Work to be completed. Find the lines in the records below that contain "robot", and report each of them.

Exercise input.
[Start of Attachment]

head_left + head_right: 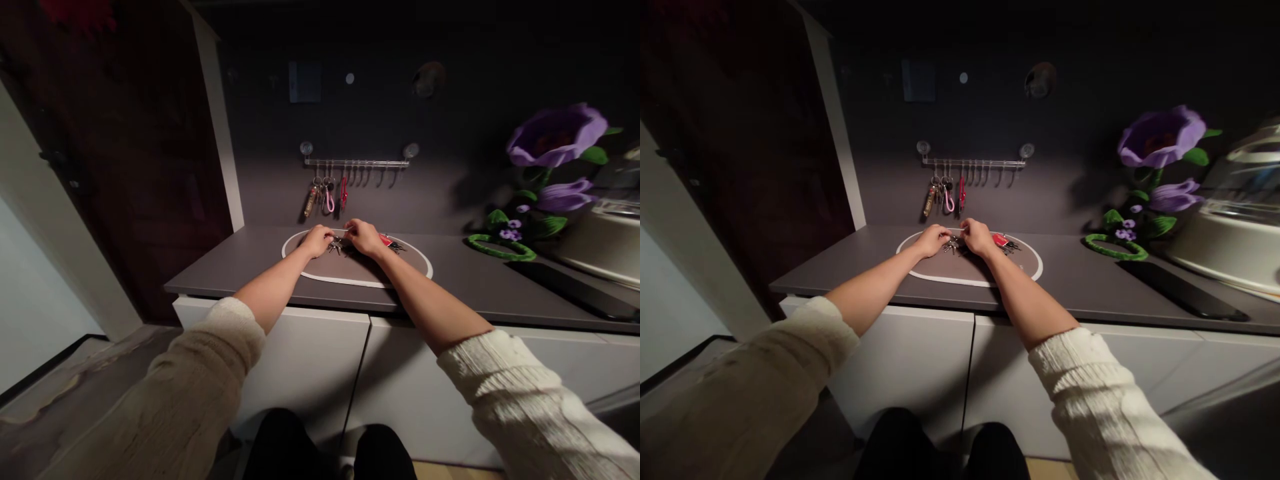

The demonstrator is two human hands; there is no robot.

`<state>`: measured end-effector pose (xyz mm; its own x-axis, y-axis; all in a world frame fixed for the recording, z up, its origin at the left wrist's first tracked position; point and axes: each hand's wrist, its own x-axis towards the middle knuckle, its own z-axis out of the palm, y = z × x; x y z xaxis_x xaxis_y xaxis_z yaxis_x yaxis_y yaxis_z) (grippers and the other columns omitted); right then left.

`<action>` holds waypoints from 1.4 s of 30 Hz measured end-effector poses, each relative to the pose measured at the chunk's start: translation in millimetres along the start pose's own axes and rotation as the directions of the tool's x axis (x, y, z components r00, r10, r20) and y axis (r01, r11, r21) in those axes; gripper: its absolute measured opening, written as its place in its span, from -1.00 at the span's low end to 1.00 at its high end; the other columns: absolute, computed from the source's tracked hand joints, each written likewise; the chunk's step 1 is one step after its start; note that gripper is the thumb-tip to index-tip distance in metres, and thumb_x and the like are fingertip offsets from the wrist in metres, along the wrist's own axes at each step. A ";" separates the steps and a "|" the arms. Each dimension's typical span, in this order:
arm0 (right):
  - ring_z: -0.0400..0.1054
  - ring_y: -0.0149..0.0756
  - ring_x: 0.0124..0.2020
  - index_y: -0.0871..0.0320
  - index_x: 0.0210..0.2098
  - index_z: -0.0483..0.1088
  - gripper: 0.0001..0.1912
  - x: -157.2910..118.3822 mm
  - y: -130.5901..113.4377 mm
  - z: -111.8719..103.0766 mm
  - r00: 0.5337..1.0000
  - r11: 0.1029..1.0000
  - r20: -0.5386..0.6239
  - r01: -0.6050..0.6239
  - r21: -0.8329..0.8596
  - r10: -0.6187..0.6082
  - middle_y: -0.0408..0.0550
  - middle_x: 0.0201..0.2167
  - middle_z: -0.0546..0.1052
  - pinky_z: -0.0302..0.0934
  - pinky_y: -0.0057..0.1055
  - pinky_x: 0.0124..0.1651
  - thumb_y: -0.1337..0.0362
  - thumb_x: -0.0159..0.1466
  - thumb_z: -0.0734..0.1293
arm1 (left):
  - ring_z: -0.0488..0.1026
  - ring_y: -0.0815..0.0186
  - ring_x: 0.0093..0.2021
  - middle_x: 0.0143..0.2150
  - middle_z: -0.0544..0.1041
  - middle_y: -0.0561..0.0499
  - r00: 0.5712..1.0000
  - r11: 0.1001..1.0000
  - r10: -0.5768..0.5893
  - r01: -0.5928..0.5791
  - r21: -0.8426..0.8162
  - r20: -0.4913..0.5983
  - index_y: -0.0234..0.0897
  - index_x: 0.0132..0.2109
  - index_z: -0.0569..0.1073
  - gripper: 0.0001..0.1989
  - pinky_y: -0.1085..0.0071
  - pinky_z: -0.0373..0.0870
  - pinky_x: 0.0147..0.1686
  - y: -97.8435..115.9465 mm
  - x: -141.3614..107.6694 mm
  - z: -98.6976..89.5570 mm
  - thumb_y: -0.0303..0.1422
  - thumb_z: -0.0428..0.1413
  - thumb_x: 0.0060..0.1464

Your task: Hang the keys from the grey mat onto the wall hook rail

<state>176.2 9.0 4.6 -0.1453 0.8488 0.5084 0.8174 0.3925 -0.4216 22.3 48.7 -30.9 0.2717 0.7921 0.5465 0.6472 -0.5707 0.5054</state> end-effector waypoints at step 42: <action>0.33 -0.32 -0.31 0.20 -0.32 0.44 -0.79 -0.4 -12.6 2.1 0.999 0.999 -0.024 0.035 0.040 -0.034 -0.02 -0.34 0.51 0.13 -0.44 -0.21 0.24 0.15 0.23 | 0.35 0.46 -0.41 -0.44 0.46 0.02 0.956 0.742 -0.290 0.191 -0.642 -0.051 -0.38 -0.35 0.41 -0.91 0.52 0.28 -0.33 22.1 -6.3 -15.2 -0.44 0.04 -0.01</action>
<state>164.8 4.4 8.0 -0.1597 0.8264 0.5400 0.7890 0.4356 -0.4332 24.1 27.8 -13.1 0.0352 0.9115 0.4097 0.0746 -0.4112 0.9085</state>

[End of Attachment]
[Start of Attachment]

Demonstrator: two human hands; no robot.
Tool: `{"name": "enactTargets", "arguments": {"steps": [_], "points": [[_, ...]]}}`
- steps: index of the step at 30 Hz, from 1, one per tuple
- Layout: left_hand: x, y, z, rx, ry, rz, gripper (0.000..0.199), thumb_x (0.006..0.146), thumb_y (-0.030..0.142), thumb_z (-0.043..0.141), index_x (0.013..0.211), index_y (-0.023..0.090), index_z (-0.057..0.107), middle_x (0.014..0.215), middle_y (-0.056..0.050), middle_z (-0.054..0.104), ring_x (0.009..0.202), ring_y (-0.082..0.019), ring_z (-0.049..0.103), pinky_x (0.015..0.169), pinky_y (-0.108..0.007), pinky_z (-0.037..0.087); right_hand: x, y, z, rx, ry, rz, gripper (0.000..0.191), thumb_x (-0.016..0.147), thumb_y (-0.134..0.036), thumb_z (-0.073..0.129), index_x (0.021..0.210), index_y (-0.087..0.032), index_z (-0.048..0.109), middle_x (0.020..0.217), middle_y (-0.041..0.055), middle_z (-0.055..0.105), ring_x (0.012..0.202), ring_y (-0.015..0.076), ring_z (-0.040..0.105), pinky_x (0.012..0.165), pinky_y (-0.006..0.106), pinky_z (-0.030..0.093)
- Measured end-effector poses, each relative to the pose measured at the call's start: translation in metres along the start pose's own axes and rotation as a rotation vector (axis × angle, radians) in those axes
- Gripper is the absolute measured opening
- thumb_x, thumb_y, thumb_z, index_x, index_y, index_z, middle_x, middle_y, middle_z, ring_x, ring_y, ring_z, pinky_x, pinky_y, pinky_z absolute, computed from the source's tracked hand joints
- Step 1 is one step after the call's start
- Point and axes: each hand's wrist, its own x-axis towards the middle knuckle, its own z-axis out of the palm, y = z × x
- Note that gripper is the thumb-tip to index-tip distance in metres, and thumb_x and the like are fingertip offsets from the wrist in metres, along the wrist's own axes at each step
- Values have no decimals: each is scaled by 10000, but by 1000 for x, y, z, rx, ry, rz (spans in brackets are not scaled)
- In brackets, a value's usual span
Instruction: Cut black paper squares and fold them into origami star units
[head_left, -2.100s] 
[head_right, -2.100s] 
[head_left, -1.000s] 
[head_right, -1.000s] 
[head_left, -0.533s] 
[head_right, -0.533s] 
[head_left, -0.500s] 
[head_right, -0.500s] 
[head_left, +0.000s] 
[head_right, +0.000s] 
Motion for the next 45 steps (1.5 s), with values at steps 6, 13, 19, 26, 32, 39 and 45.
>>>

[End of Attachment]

Finished exercise.
The demonstrator is two human hands; there is no robot.
Demonstrator: two human hands; no robot.

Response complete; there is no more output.